India Supreme Court hears petitions on marital rape exception from criminal sanction News
Subhashish Panigrahi, CC BY-SA 4.0, via Wikimedia Commons
India Supreme Court hears petitions on marital rape exception from criminal sanction

The Supreme Court of India began to hear a batch of petitions challenging the constitutional validity of the exception given to marital rape from criminal sanction on Thursday.

The challenge pertains to Section 375 of the Indian Penal Code (IPC) 1860, which has been replaced by Section 63 of the Bharatiya Nyaya Sanhita (BNS) 2023. The new BNS this year replaced the long-standing IPC. Both sections define rape but provide an exception whereby “sexual intercourse or sexual acts by a man with his own wife, the wife not being under fifteen years of age, is not rape.” In the BNS, the age has been increased from 15 to 18 years. The present case consists of both direct petitions to the Supreme Court, made under Article 32 of the Constitution, as well as appeals from various High Courts.

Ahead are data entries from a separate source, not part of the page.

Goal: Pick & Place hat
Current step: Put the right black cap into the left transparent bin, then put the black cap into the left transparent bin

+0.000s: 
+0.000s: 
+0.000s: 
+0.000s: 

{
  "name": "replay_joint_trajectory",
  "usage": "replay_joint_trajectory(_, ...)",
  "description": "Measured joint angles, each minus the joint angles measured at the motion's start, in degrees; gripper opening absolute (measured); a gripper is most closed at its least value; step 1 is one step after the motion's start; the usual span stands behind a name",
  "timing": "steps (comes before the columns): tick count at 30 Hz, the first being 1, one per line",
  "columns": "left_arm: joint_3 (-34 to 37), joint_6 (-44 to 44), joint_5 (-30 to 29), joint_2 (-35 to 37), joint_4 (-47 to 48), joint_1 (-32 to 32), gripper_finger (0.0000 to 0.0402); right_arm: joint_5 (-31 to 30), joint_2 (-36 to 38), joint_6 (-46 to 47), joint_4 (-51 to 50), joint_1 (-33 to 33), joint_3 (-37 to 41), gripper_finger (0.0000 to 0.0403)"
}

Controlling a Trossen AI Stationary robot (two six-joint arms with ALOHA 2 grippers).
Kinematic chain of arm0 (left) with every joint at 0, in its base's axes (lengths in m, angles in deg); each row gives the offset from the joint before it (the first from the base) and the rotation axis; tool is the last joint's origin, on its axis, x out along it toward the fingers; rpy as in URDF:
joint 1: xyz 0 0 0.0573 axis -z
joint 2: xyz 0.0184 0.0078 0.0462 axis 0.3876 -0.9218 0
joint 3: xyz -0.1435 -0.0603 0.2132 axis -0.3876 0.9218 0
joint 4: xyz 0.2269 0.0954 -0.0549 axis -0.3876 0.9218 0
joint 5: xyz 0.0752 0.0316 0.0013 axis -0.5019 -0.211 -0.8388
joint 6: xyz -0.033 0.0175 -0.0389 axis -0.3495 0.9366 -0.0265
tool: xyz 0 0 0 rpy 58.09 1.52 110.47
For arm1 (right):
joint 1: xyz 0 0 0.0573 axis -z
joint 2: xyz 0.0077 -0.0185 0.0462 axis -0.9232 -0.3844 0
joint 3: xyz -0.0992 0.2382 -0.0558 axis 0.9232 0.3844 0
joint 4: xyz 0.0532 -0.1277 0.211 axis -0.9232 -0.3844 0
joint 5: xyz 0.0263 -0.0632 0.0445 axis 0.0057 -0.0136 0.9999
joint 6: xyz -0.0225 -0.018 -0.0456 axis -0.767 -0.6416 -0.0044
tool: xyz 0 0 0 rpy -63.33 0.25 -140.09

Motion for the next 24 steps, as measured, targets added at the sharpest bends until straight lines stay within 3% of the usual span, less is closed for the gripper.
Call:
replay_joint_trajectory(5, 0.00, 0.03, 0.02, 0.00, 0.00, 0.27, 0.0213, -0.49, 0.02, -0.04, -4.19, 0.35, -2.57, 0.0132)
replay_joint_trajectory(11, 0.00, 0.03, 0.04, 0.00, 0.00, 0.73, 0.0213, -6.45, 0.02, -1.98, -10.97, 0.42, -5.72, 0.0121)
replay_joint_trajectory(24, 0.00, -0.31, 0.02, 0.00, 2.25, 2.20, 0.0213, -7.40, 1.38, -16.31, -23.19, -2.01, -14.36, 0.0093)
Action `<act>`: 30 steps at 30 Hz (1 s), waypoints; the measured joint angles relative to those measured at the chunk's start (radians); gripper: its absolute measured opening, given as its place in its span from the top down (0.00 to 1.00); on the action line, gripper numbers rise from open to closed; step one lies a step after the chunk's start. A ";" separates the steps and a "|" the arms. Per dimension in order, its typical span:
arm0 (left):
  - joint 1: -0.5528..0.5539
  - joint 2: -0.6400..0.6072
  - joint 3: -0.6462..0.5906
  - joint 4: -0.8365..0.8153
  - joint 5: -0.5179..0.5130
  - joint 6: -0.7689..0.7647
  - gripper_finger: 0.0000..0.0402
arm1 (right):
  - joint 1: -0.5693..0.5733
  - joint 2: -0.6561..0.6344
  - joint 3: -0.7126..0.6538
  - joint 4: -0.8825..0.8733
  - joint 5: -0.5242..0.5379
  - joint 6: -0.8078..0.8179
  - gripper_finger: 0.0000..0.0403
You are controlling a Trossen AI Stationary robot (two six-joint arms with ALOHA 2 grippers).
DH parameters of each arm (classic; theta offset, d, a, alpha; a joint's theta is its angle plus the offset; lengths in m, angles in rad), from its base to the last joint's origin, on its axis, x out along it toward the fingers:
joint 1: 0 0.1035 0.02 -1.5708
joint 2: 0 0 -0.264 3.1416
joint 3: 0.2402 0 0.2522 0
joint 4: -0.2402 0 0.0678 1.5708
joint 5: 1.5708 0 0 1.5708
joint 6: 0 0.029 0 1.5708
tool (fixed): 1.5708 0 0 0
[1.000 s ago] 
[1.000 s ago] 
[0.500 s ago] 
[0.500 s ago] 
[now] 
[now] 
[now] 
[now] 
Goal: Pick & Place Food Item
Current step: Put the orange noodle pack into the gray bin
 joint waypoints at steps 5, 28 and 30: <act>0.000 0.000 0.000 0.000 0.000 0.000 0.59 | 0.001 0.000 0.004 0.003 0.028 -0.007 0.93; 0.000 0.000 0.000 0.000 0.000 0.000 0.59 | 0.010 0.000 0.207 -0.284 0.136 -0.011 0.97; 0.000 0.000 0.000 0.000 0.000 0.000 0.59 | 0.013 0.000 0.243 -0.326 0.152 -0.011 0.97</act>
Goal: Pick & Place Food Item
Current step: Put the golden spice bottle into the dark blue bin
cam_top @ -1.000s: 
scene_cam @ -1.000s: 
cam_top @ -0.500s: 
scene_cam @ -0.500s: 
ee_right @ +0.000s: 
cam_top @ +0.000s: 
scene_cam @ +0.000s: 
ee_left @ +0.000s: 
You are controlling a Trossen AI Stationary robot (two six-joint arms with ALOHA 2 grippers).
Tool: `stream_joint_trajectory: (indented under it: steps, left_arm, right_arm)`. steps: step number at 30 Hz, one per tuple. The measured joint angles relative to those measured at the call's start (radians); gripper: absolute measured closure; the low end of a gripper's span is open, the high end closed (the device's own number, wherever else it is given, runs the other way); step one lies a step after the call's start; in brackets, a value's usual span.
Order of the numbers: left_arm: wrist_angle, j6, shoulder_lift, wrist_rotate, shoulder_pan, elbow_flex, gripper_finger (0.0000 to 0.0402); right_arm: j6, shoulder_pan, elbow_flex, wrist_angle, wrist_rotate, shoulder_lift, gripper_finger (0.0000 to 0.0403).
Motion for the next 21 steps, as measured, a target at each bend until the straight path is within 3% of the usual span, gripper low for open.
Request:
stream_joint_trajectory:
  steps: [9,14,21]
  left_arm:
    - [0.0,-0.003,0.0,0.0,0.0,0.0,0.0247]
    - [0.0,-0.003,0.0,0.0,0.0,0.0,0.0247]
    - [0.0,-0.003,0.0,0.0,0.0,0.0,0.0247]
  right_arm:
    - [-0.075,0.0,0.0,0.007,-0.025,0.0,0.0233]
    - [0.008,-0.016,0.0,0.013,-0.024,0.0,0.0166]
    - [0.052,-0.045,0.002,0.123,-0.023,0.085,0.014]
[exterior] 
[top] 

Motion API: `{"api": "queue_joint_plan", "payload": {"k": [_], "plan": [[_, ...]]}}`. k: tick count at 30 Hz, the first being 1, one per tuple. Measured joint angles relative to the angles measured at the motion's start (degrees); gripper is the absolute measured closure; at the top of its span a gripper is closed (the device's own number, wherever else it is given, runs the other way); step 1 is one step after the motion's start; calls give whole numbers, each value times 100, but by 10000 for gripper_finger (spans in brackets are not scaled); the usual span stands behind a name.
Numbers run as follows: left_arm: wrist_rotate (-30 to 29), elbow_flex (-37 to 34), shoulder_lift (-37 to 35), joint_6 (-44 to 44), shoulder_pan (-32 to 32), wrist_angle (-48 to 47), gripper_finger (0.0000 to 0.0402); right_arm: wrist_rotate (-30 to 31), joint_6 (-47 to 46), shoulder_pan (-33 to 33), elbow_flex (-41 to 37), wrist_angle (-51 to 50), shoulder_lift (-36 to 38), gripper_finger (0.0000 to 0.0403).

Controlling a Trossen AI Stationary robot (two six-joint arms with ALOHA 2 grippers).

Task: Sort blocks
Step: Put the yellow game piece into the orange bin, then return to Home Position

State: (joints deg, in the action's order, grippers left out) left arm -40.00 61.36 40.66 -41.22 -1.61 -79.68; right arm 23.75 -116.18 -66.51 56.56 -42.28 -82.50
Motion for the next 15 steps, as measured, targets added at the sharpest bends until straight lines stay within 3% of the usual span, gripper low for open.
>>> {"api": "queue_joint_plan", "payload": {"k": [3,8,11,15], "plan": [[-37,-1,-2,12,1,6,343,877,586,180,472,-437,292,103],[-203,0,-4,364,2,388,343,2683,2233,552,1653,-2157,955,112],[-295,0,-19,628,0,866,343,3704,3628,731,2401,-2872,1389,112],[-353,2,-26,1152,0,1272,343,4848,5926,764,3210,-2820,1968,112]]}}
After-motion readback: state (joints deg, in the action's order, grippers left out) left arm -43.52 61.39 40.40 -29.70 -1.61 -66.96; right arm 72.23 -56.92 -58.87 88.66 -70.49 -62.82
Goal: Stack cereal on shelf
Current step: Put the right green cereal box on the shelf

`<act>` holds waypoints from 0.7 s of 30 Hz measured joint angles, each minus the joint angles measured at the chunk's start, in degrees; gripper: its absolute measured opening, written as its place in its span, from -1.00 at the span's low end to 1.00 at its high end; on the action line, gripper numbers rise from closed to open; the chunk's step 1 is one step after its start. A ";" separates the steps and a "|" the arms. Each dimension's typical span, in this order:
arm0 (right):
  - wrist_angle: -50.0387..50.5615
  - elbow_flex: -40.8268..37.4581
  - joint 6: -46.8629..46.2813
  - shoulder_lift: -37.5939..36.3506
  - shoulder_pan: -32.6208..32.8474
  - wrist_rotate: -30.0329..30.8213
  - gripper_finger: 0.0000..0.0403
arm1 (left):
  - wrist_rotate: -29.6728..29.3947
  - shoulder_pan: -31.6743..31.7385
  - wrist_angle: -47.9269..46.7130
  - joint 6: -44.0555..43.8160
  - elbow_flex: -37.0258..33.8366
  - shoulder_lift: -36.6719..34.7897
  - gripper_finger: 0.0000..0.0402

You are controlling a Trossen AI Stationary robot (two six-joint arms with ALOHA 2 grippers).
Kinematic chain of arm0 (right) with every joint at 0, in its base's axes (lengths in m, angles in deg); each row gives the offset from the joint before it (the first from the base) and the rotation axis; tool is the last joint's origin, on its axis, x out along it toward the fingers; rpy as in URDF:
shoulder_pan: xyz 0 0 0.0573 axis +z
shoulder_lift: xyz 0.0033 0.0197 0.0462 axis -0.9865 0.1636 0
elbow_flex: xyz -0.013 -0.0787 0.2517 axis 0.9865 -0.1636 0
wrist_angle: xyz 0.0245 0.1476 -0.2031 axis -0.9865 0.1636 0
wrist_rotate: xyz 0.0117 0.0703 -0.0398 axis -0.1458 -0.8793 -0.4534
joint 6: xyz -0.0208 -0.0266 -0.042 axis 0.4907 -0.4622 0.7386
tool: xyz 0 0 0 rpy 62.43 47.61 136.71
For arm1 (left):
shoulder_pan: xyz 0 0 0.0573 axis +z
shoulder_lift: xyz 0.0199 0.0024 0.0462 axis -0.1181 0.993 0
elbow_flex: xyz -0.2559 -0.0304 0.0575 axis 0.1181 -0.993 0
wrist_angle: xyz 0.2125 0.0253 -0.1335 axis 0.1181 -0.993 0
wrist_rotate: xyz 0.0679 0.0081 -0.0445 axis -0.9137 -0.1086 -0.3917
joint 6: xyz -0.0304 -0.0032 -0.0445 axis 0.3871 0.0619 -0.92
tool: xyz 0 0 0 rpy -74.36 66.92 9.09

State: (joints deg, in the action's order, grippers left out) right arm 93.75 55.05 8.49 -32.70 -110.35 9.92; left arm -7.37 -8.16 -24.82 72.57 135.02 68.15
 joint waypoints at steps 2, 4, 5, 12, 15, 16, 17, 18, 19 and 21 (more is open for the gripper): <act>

The roots of the marital rape exception, which was also covered in the petitioners’ arguments, can be traced back to 17th-century English jurist Matthew Hale. The exception’s rationale was that a wife gives unretractable matrimonial consent to her husband at the beginning of marriage, and thus any sexual activity within the sphere of marriage is unable of being considered rape. However, the marital rape exemption was abolished in the UK with the introduction of the Sexual Offences Act 2003. This legislation brought marital rape within the ambit of criminal sanction. However, in India, the exception endures.

The primary argument against the exception is that it undermines women’s autonomy and legal rights by creating an artificial distinction between whether the offense is committed within or beyond the bonds of marriage. Opponents of the exception assert the distinction infringes on the rights of married women, which is invalid from a constitutional standpoint. Further, the petitioners quoted from Joseph Shine v. Union of India (which decriminalized adultery in India) that “familial structures cannot be regarded as private spaces where constitutional rights are violated.”

The government’s defense mainly relies on the notion that marriage is an inviolable space, and that it is improper for the government to intervene in that space. In its affidavit, the government provided the argument that:

In [the] institution of marriage, there exists a continuing expectation … to have reasonable sexual access … though these expectations do not entitle the husband to coerce or force his wife into sex, against her or his will. At the same time, it is submitted, these obligations, expectations and considerations, which are completely absent in the case of a stranger who seeks sexual congress, or even from any other intimate relationship, constitutes as a sufficient basis for the Legislature to distinguish qualitatively between an incident of non-consensual sex within the marital sphere and without it.

The oral arguments on behalf of the petitioners are anticipated to be completed by October 22, after which the Indian government will begin with its arguments.